Alessandro Zanellati

Personal information
- Date of birth: 23 September 1999 (age 26)
- Place of birth: Moncalieri, Italy
- Height: 1.93 m (6 ft 4 in)
- Position: Goalkeeper

Team information
- Current team: Cittadella
- Number: 69

Youth career
- 0000–2018: Torino

Senior career*
- Years: Team / Apps / (Gls)
- 2018–2020: Torino / 0 / (0)
- 2018–2019: → AC Rezzato (loan) / 34 / (0)
- 2019–2020: → Gubbio (loan) / 3 / (0)
- 2020–2022: Giana Erminio / 51 / (0)
- 2022–2024: Padova / 5 / (0)
- 2024–2025: Casertana / 29 / (0)
- 2025–: Cittadella / 18 / (0)

= Alessandro Zanellati =

Italian footballer (born 1999)

Alessandro Zanellati (born 23 September 1999) is an Italian football player who plays for club Cittadella.

==Club career==
===Torino===
He was raised in the Torino youth teams and started playing for their Under-19 squad in the 2017–18 season. He has not been called up to the senior squad.

====Loan to Rezzato====
For 2018–19 season, he joined Serie D club AC Rezzato on loan.

====Loan to Gubbio====
In July 2019 he joined Gubbio in Serie C on loan.

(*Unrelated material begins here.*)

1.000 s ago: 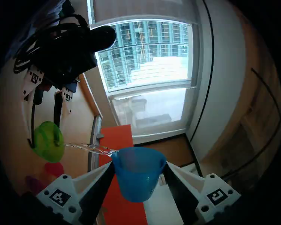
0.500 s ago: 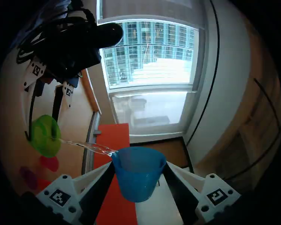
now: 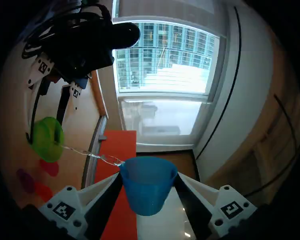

He made his professional Serie C debut for Gubbio on 1 September 2019 in a game against Virtus Verona.

===Giana Erminio===
On 10 September 2020 he signed a 2-year contract with Giana Erminio.

===Padova===
On 6 July 2022, Zanelatti moved to Padova.

===Casertana===
On 11 July 2024, Zanelatti joined Casertana.